# What you will do:
Only the lines from the top of the data through the line containing "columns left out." should be duplicated, exactly as they appear.

# Source material:
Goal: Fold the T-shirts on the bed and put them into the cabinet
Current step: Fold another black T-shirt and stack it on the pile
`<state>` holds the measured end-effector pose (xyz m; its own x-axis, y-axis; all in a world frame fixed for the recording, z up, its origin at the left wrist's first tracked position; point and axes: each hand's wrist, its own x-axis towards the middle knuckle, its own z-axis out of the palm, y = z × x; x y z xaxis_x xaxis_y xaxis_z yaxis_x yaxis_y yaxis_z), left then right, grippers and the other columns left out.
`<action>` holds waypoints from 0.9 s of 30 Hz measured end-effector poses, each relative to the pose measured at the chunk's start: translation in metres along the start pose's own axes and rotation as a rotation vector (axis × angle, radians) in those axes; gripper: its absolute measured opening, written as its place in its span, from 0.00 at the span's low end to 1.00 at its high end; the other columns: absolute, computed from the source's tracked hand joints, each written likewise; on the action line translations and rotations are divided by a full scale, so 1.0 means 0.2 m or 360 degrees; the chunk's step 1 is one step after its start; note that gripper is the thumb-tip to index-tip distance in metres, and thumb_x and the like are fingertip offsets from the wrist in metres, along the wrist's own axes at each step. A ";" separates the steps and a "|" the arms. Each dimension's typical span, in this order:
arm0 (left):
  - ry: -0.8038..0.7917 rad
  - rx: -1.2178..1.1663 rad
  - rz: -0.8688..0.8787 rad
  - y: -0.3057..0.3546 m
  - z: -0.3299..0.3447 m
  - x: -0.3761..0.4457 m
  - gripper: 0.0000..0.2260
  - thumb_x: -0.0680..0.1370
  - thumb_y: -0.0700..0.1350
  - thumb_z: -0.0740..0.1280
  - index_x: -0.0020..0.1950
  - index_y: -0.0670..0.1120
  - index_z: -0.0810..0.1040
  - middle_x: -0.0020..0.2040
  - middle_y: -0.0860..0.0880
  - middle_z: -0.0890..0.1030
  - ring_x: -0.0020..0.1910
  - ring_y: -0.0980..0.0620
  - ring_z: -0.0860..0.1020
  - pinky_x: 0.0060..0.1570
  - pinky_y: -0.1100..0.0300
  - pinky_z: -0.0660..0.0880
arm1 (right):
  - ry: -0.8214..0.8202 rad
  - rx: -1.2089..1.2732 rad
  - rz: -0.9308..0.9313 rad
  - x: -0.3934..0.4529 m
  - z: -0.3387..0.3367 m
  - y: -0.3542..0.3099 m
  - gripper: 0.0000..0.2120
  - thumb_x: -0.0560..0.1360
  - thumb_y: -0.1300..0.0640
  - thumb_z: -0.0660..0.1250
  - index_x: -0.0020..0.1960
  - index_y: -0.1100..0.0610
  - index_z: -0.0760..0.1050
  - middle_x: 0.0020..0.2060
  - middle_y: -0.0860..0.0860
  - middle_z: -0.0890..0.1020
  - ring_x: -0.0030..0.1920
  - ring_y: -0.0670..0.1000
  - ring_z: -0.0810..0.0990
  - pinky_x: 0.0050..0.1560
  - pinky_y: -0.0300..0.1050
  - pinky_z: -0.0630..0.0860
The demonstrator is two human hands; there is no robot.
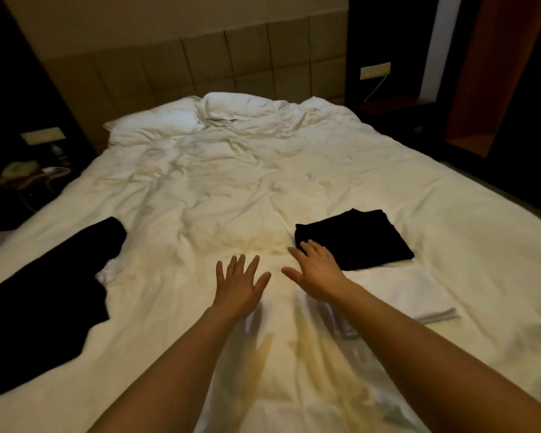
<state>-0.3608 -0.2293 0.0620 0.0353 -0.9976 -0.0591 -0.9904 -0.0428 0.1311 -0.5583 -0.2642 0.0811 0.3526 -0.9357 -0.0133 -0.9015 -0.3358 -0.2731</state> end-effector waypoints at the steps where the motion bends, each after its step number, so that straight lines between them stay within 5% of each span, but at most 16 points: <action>1: 0.0006 0.0006 -0.0015 -0.05 -0.02 -0.06 0.29 0.83 0.65 0.43 0.82 0.56 0.49 0.83 0.47 0.49 0.81 0.47 0.43 0.75 0.43 0.33 | 0.0001 -0.0002 -0.0044 -0.03 0.01 -0.07 0.32 0.81 0.34 0.49 0.80 0.48 0.54 0.80 0.54 0.54 0.80 0.55 0.48 0.77 0.53 0.46; 17: 0.0198 -0.0129 -0.0455 -1.05 -0.11 -0.85 0.27 0.84 0.62 0.46 0.82 0.56 0.51 0.83 0.48 0.48 0.81 0.48 0.43 0.77 0.46 0.37 | -0.0150 -0.0085 -0.0701 -0.21 0.32 -1.26 0.31 0.81 0.36 0.52 0.79 0.50 0.58 0.79 0.55 0.56 0.80 0.55 0.49 0.77 0.51 0.50; 27: 0.0348 -0.0338 -0.0634 -1.46 0.07 -0.86 0.25 0.84 0.60 0.53 0.80 0.54 0.60 0.82 0.50 0.55 0.81 0.48 0.51 0.78 0.52 0.48 | -0.0211 -0.0157 -0.0788 -0.06 0.57 -1.57 0.29 0.82 0.39 0.54 0.77 0.54 0.62 0.77 0.55 0.63 0.77 0.56 0.56 0.73 0.51 0.60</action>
<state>-0.0790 -0.0436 0.0202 0.4547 -0.8886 0.0606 -0.8463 -0.4098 0.3403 -0.2518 -0.1353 0.0574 0.7655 -0.6428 -0.0288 -0.6359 -0.7491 -0.1858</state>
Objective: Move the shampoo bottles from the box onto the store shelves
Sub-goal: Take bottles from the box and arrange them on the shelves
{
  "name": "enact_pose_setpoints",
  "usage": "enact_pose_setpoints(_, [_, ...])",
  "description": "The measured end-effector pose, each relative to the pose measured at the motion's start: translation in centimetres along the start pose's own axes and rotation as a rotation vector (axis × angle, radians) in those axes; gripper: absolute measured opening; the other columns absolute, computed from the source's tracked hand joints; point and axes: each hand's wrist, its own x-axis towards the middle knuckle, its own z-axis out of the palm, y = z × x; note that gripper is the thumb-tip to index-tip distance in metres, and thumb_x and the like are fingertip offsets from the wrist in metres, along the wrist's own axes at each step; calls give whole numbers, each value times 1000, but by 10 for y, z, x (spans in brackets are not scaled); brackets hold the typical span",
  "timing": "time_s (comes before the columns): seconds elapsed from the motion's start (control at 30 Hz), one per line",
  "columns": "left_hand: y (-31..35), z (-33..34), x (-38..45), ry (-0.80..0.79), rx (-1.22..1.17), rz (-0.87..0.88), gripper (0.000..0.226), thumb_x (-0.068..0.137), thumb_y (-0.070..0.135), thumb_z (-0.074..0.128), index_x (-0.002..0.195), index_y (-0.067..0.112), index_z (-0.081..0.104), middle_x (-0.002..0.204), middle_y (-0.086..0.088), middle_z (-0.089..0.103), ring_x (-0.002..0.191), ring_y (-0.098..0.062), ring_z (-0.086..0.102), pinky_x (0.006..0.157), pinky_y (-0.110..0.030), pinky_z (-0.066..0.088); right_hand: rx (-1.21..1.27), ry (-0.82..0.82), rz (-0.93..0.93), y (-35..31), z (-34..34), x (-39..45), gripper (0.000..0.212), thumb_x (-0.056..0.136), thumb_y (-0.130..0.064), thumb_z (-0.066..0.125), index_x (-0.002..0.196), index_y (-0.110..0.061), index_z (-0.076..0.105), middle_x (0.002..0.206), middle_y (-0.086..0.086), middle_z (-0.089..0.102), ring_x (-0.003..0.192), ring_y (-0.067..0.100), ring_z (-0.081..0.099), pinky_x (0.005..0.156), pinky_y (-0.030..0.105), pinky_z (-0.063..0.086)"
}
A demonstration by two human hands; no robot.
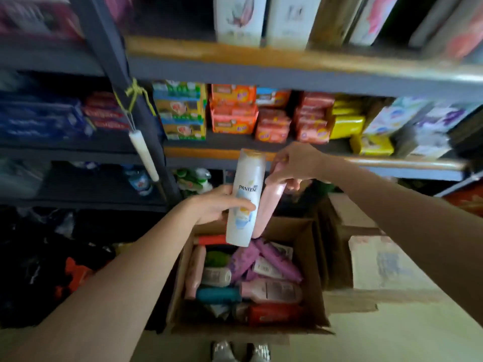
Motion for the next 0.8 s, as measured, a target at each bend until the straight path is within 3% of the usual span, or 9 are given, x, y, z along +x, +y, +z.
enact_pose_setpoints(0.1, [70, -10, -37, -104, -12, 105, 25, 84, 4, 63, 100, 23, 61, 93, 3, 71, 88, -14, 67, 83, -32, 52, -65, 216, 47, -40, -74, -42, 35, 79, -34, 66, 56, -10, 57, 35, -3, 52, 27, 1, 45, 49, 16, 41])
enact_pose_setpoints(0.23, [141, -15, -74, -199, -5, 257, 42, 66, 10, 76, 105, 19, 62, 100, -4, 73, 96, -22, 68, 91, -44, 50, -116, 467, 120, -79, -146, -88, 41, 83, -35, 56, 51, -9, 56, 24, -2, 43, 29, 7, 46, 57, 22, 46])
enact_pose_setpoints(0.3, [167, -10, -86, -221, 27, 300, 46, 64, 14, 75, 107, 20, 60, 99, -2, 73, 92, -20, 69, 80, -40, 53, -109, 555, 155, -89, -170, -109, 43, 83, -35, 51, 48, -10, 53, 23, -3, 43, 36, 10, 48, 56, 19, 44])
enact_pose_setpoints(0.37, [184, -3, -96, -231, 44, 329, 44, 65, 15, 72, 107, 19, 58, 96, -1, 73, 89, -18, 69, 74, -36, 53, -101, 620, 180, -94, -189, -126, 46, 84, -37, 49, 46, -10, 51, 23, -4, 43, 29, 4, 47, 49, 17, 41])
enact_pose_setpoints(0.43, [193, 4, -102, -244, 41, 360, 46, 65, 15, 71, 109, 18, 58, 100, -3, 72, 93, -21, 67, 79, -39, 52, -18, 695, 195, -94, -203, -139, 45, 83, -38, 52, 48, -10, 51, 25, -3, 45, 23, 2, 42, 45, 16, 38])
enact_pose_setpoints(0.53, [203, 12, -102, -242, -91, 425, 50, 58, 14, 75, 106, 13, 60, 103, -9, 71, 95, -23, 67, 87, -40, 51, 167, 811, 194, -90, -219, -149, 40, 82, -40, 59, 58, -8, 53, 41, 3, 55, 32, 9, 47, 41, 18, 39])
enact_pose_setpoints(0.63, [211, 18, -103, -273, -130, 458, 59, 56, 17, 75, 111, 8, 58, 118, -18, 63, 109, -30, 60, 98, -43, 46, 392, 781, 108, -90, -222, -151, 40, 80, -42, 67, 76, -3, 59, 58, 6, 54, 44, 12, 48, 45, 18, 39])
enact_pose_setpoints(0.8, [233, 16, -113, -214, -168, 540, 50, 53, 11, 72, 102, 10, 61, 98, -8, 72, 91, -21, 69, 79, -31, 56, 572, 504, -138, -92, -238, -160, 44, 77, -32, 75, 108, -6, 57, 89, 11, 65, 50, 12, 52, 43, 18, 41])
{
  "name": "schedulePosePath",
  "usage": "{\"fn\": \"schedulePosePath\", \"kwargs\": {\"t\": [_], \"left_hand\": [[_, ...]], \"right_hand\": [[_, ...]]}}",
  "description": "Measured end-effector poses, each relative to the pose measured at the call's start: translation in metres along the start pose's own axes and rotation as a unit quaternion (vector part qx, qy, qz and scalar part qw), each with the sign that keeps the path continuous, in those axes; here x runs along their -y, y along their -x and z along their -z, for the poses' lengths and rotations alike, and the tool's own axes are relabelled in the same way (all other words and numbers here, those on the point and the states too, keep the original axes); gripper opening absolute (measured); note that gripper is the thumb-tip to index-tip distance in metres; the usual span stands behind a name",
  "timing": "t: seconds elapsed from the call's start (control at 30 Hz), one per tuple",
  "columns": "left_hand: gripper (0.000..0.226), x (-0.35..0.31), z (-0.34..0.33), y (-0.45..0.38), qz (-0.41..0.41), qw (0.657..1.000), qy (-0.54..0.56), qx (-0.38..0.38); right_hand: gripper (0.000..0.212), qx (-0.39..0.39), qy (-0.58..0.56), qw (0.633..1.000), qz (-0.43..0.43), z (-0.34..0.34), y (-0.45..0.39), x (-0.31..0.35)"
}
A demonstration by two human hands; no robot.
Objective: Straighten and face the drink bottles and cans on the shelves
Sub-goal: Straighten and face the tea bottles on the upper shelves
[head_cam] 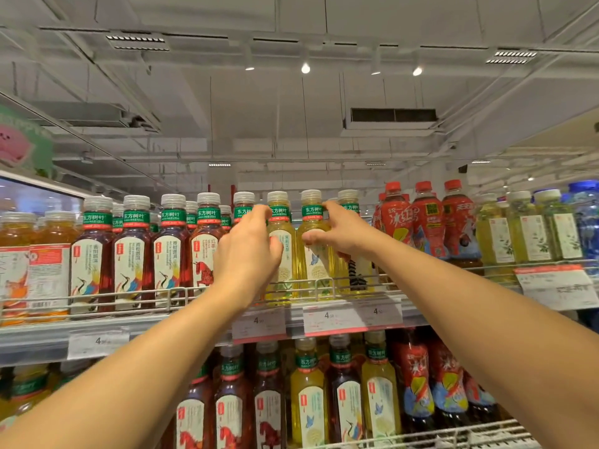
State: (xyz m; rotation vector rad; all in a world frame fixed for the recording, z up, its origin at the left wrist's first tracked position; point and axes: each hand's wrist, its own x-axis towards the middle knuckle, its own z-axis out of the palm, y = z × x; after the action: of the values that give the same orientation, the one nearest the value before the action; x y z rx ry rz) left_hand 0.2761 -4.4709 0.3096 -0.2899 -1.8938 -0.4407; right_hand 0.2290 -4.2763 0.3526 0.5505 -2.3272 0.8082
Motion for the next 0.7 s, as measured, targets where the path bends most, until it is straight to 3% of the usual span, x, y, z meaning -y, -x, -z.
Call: {"fn": "schedulePosePath", "kwargs": {"t": [0.13, 0.23, 0.3, 0.4, 0.47, 0.6, 0.7], "left_hand": [[0.047, -0.003, -0.009, -0.024, 0.038, 0.999, -0.028, 0.026], [0.050, -0.002, -0.017, -0.033, 0.046, 0.997, -0.032, 0.049], [0.051, 0.000, -0.022, -0.036, 0.050, 0.996, -0.027, 0.066], [0.052, 0.002, -0.027, -0.038, 0.059, 0.995, -0.020, 0.082], [0.055, 0.001, -0.030, -0.038, 0.066, 0.994, -0.025, 0.087], [0.065, -0.002, -0.033, -0.034, 0.060, 0.992, -0.059, 0.094], [0.066, -0.004, -0.030, -0.033, 0.043, 0.992, -0.083, 0.088]], "right_hand": [[0.052, 0.021, -0.052, 0.998, 0.021, 0.000, 0.004, 0.001], [0.067, 0.000, -0.027, 0.999, 0.033, -0.001, 0.009, -0.003], [0.071, -0.064, -0.015, 0.995, 0.070, 0.003, 0.016, -0.009], [0.045, -0.235, 0.035, 0.965, 0.113, 0.012, 0.029, -0.031], [0.036, -0.302, 0.068, 0.948, 0.078, 0.014, 0.037, -0.049], [0.058, -0.222, 0.156, 0.962, -0.016, 0.002, 0.042, -0.070], [0.065, -0.163, 0.147, 0.974, -0.051, -0.002, 0.037, -0.075]]}}
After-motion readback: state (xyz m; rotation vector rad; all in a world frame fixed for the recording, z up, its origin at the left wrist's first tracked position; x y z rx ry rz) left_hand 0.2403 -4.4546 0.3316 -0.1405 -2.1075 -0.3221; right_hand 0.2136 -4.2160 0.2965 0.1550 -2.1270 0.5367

# Task answer:
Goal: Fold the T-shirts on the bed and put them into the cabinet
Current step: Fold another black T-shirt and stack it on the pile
`<state>` holds the measured end-effector pose (xyz m; its own x-axis, y-axis; all in a world frame fixed for the recording, z up, its origin at the left wrist's first tracked position; point and axes: each hand's wrist, its own x-axis towards the middle knuckle, its own z-axis out of the palm, y = z × x; x y z xaxis_x xaxis_y xaxis_z yaxis_x yaxis_y yaxis_z), left then right, grippers and the other columns left out.

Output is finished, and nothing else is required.